The developer experience (DX) with both Parse and Firebase is dramatically simpler than what AWS offers. It’s just not clear that AWS is going after frontend developers (usually the most important developers as far as business customer experience goes) in any kind of serious way. All of the AWS Lambda and Cognito tutorials are really basic and rudimentary from a frontend perspective; at best, they handle authentication and some minor data transfer. Compare that to Parse’s litany of rich tutorials, and you’ll see why frontend developers don’t pick AWS as their serverless backend.

Philosophical Issues

I also see a philosophical issue at play here. Amazon seems to believe the base building blocks that companies need are API-driven virtualized hardware. In 2008, Amazon went after the data center and the IT staff who controlled machine and VM deployment, and allowed developers to do all of those jobs, using APIs. Amazon has stayed true to this vision, and continues to add more and more API-driven services, adding to the complexity of using Amazon Web Services, and forcing organizations to hire cloud architects and DevOps engineers to manage these services. Even the services that are theoretically more abstracted, like Lambda, in practice require some significant systems administration and/or DevOps experience to run properly.

In contrast, the serverless future seeks only to manage those services that require business-specific logic. Running virtual machines, storage, backups, load balancing, caching, and so many of the things that AWS excels at are not business-specific, and can be outsourced without issue for the vast majority of applications. The base building block for the serverless future is an abstracted set of compute resources that execute business-specific code.
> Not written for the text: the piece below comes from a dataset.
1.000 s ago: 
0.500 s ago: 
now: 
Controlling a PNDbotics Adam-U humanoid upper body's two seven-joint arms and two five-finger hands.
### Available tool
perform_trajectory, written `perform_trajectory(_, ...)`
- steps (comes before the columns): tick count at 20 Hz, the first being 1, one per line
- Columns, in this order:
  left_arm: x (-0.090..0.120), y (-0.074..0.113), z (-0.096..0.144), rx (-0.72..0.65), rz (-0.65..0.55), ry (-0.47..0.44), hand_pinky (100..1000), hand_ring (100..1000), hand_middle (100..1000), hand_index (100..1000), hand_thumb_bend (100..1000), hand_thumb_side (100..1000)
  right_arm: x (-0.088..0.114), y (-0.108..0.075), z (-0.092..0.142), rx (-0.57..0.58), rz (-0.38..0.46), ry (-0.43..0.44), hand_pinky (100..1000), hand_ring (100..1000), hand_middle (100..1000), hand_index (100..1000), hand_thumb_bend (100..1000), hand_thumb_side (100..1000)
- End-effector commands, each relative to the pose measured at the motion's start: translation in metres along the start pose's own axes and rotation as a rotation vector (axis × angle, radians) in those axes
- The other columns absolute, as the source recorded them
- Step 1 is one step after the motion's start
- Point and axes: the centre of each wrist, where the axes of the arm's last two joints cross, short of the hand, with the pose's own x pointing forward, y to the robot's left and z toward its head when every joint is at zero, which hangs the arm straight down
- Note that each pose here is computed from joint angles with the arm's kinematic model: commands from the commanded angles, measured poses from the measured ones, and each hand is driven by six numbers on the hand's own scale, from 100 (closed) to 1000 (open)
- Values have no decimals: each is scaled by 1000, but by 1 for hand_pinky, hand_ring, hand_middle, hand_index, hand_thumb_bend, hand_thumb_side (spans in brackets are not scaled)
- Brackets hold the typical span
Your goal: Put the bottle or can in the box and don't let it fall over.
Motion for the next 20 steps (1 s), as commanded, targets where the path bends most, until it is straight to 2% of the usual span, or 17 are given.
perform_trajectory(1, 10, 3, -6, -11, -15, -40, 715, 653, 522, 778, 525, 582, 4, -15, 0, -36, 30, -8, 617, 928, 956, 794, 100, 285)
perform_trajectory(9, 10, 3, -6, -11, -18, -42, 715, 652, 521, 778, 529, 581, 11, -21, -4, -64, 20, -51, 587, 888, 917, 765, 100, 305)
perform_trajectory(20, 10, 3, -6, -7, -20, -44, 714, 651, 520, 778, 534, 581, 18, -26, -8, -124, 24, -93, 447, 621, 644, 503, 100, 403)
So why is Amazon having a hard time competing head-to-head with either Parse or Firebase now? Perhaps this is because Amazon sees Parse and Firebase tackling small parts of the market, but I think thick client apps that hit a serverless backend are clearly where businesses are going, and Amazon sees that too. That’s why they’re putting out Cognito and Lambda and API Gateway. It’s just that Amazon is hamstrung by their existing services, existing customers, and overriding product philosophy.

The only way for Amazon to preserve its lead into the serverless future is to separate their serverless services from their virtual-data-center-focused services, and drive forward without the server-focused albatross.